Returning row count as output in CTE

Question

Returning row count as output in CTE

brendan woulfe

Hall of Fame

Points: 3888
More actions
August 15, 2011 at 2:09 pm

#241773

I'm doing something similar to the below example:
DECLARE @RowStart INT
DECLARE @RowEnd INT
SET @RowStart = 1
SET @RowEnd = 100
;WITH CTE AS
(
SELECT a,
b,
c,
ROW_NUMBER() OVER(ORDER BY c) AS RowNumber
FROM table1
)
SELECT a,
b,
c
FROM CTE
WHERE RowNumber BETWEEN @RowStart AND @RowEnd
I had this working fine as a stored procedure until I was told I needed to output the total row count, or the number of records that would have been returned with no paging. I searched and searched and could not find a solution that worked. I'm not able to set the the total row count and return the data from the select statement when using a CTE. My solution to this was to dump the CTE idea and instead use a temp table to get a row count and then return the data with paging, similar to what's below.
SELECT a,
b,
c,
ROW_NUMBER() OVER(ORDER BY c) AS RowNumber
INTO #table1
SET @TotalRows = COUNT(*)
FROM #table1
SELECT a,
b,
c
FROM #table1
WHERE RowNumber BETWEEN @RowStart AND @RowEnd
It works the way I want it to, it just doesn't perform that great. I would like to get it working with a CTE and then compare execution plans and IO and go with the one that performs better.
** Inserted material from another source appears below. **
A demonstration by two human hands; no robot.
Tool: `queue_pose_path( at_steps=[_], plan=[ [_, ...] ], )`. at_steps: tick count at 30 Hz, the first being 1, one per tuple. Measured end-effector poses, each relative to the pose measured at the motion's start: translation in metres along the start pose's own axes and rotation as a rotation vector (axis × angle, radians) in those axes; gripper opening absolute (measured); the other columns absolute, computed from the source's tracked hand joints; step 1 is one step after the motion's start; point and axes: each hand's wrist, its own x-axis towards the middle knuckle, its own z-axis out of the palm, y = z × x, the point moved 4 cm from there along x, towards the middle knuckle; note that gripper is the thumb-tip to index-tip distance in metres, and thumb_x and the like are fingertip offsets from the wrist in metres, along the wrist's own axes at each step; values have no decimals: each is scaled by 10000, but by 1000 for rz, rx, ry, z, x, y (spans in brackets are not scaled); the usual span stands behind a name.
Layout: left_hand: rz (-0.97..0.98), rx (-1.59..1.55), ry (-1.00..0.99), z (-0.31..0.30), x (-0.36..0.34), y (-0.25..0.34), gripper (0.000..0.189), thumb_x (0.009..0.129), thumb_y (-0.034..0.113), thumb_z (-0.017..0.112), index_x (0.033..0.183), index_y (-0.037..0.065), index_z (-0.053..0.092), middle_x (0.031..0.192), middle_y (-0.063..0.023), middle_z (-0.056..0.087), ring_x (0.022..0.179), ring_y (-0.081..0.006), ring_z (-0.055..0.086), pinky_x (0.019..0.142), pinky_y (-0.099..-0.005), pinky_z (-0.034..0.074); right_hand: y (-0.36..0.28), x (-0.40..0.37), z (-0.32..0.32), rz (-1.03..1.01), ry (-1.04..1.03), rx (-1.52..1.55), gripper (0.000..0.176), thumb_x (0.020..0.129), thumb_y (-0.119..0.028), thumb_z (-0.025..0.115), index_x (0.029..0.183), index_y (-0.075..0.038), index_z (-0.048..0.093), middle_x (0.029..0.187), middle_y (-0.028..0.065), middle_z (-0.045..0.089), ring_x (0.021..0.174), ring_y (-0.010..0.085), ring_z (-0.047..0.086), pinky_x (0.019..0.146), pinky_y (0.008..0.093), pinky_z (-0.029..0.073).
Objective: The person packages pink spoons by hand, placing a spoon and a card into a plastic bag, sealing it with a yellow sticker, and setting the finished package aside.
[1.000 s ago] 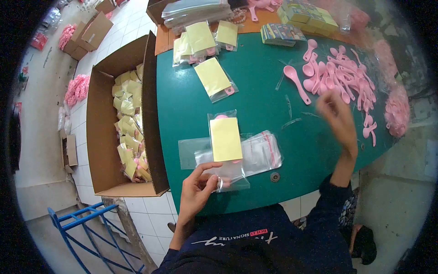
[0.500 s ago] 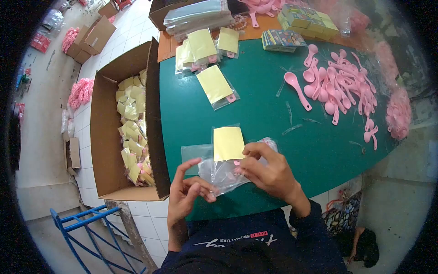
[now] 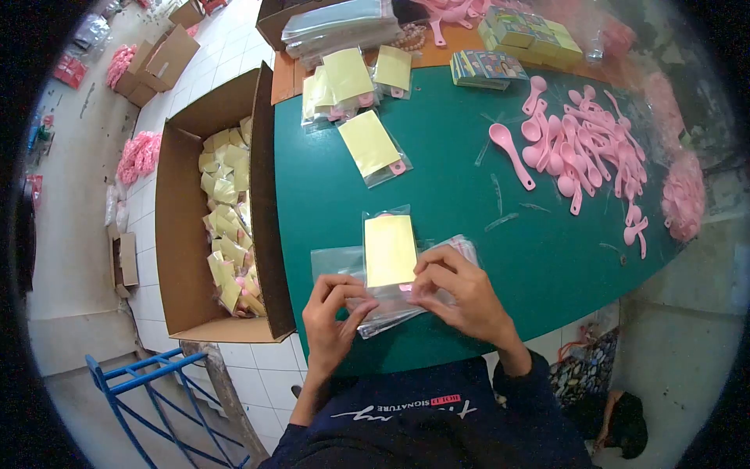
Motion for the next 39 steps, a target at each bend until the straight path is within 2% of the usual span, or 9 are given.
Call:
queue_pose_path(
  at_steps=[2, 5, 8, 17, 23, 32, 35, 37, 39],
  plan=[
    [-44, -2, -26, -1, -11, -4, 148, 712, 16, 729, 826, 11, 635, 911, -71, 584, 758, -140, 589, 582, -224, 500, 4, -14, 2, 91, 27, 82, 121, 764, -41, 698, 799, -17, 584, 982, 83, 537, 803, 134, 595, 663, 263, 512],
    [-184, -128, -71, 10, -22, -12, 150, 745, 30, 710, 861, 7, 618, 916, -92, 567, 766, -176, 619, 606, -273, 564, 20, -31, 23, 344, 117, 532, 73, 822, -19, 640, 849, -8, 573, 1008, 79, 528, 843, 109, 580, 688, 252, 513],
    [-257, -190, -63, 15, -27, -16, 137, 774, 28, 688, 871, -13, 601, 905, -98, 568, 735, -170, 630, 594, -270, 563, 26, -41, 34, 422, 83, 784, 61, 866, -16, 590, 903, 6, 547, 972, 68, 545, 850, 99, 581, 701, 249, 521],
    [-453, -444, -53, 25, -34, -28, 123, 840, 36, 638, 893, -36, 553, 872, -70, 568, 736, -122, 612, 583, -238, 557, 21, -43, 38, 543, 318, 585, 82, 875, 19, 561, 926, 37, 499, 813, 98, 615, 744, 138, 651, 659, 241, 550],
    [-448, -500, 63, 27, -37, -25, 172, 870, 16, 586, 1017, -13, 502, 847, -81, 562, 651, -83, 565, 507, -206, 488, 20, -45, 37, 509, 303, 554, 98, 865, 26, 571, 941, 54, 515, 847, 111, 628, 745, 138, 653, 641, 245, 554],
    [-488, -430, -82, 17, -27, -10, 232, 905, 36, 525, 1136, 8, 522, 850, -34, 532, 608, -45, 502, 480, -171, 425, 11, -32, 29, 469, 275, 438, 201, 858, -6, 584, 1050, 50, 610, 896, 112, 645, 747, 146, 656, 634, 240, 543],
    [-259, -228, -115, 5, 7, 2, 295, 895, 43, 542, 1188, 16, 519, 858, -42, 555, 601, -47, 514, 485, -176, 435, -1, -1, 1, 323, 212, 196, 188, 847, -34, 603, 1020, 32, 633, 903, 107, 647, 734, 137, 650, 628, 242, 526],
    [33, -113, -65, -4, 51, 12, 351, 881, 68, 572, 1221, 16, 500, 880, -70, 585, 651, -70, 544, 489, -199, 453, -3, 34, -21, 186, 357, 206, 177, 845, -40, 599, 1008, 16, 640, 861, 78, 652, 707, 112, 620, 627, 246, 502],
    [-45, -234, -7, -10, 97, 25, 354, 871, 108, 599, 1196, 5, 503, 939, -110, 607, 735, -135, 583, 550, -259, 494, -1, 72, -52, 85, 438, 180, 239, 868, -118, 589, 1073, 5, 601, 879, 91, 659, 707, 129, 626, 624, 255, 501]
  ],
)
If I could get it working as a CTE or some other alternative solution that I'm missing that would be great.
Thanks for any and all help.

Viewing 15 posts - 1 through 15 (of 17 total)

You must be logged in to reply to this topic. Login to reply

Lowell SSC Guru Points: 323522 More actions · Answer 1

i just sat in on a SQLSaturday #79 in Davie(Fort Lauderdale) presentation on how to improve performance in exactly this situation;

the Presenter was Dimitri, and he had a great example how he added indexes and CTE's untill the join of 20 primariy keys from the row number CTE was joined ont eh bigger(millionrowtable?) in order to get the best performance.

i looked on the sql saturday 79 page, but didn't find links to his presentation, nore in the schedule...i think his presentation was a late add on.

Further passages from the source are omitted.